At Guthrie’s bedside, Dylan meets and impresses folk singer and social activist Pete Seeger (Edward Norton). Seeger brings Dylan home (as he has no place to sleep) and introduces him in the folk circles. The film traces Dylan’s stratospheric rise through the cafe scene as well as his increasing disenchantment with everyone wanting him to be their version of salvation, which he naturally answered with a lethal dose.
Dylan’s relationships with girlfriend Sylvie (Elle Fanning), and fellow musician Joan Baez (Monica Barbaro) finding a kindred spirit in Bob Neuwirth (Will Harrison) and his “dear landlord” manager, Albert Grossman (Dan Fogler), are laid out in all their designer messiness.
‘A Complete Unknown’ (English)
Director: James Mangold
Cast: Timothée Chalamet, Edward Norton, Elle Fanning, Monica Barbaro,
Runtime: 141 minutes
Storyline: A biopic of legendary musician Bob Dylan as he controversially transitions to electronic music
Sylvie is based on Dylan’s girlfriend of the time, Suze Rotolo (she is on the cover of Dylan’s second studio album, The Freewheelin‘ Bob Dylan).

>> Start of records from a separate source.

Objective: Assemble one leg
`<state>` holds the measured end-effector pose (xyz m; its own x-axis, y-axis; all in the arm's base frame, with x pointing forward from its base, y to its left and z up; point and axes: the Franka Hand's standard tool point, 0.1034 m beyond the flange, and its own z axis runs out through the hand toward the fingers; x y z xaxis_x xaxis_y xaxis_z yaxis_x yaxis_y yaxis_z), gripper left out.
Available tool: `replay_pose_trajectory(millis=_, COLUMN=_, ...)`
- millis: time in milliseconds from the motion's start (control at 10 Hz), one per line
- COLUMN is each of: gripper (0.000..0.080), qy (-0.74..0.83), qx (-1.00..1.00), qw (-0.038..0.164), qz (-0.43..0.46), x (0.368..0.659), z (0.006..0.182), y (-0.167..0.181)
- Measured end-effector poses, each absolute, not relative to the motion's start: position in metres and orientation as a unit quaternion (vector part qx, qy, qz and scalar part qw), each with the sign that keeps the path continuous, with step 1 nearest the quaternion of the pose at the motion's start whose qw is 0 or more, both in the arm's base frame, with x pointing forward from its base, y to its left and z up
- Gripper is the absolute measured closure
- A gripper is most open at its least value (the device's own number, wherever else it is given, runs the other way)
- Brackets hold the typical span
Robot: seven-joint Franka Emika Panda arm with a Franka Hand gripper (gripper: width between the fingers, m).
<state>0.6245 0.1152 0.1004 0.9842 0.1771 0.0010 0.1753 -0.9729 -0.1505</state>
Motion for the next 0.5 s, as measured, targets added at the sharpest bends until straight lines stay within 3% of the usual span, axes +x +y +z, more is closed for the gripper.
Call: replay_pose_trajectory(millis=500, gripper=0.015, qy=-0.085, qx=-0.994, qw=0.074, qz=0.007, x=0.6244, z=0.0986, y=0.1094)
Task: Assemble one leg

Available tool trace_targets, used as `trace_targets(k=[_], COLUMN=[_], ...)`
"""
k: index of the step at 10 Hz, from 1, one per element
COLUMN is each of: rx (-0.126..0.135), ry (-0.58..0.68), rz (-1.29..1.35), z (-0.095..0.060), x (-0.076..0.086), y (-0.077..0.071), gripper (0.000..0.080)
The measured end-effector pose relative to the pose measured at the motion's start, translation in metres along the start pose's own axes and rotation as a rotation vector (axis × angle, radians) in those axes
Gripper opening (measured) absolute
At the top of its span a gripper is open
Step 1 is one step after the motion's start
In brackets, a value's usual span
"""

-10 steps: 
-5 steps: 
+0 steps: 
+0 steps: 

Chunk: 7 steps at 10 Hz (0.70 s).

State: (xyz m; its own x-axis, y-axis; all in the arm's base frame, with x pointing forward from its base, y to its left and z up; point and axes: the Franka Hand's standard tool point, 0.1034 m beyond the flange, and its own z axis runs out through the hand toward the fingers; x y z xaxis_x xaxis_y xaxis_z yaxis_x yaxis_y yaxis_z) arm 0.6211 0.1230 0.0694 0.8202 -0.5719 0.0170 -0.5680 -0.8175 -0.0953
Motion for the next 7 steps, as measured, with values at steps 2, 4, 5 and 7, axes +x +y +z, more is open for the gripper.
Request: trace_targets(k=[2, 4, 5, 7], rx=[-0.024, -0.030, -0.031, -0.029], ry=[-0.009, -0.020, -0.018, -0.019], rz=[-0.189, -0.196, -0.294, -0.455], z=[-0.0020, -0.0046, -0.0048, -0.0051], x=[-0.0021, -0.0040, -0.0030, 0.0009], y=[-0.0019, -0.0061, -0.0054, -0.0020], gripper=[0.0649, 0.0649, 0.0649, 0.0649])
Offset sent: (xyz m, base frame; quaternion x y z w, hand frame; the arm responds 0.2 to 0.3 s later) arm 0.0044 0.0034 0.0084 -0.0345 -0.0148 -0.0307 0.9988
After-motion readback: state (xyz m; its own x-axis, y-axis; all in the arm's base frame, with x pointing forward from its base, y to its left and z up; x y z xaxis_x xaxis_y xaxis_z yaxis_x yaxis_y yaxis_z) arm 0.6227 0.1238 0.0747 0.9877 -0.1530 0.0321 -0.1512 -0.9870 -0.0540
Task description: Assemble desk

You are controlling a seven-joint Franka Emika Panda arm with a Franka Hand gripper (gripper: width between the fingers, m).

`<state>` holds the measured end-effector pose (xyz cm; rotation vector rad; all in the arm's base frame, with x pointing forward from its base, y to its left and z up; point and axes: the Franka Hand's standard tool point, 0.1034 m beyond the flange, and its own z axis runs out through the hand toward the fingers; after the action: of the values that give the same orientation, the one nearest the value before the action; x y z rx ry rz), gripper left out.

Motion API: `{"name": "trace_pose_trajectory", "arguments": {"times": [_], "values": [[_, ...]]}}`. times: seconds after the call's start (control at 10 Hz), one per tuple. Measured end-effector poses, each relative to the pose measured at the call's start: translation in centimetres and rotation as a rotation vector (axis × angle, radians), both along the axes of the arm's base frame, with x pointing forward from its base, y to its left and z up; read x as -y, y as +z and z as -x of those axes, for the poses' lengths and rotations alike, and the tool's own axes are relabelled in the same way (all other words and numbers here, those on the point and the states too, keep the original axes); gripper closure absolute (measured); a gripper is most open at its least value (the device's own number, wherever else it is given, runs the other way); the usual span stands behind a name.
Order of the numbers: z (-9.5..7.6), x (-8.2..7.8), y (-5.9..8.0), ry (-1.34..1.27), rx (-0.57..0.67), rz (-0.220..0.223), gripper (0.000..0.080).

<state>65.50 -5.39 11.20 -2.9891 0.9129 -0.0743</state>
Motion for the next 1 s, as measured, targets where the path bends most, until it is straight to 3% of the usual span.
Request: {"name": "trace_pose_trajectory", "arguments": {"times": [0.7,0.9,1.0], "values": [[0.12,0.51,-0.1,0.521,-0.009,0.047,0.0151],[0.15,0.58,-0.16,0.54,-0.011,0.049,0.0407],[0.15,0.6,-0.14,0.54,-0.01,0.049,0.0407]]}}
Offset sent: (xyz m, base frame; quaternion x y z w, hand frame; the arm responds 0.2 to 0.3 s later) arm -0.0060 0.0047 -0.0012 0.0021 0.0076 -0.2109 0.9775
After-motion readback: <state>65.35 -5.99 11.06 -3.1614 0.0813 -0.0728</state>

However, Dylan’s request that her name not be used in the film, drags one out of the movie every time she is on screen as you are thinking, that is Rotolo, no that is Sylvie…
There are moments of electricity in A Complete Unknown, especially in the ‘It Ain’t Me Babe’ duet between Baez and Dylan — what a classy break-up song! — and those recognisable snatches of verse as Dylan composes all those classics: he not busy being born is busy dying.
The acting, while sometimes coming across as too much (like in 84-point gothic bold) also works to anchor the film. Chalamet, who has sung 40 songs as well as played the guitar and harmonica, is on the top of his game. There is absolutely no sign of Paul Atreides in his tousled-haired, vampiric fingernailed Dylan. It is Norton, however, who slays it as Seeger, while Boyd Holbrook is great fun as Johnny Cash.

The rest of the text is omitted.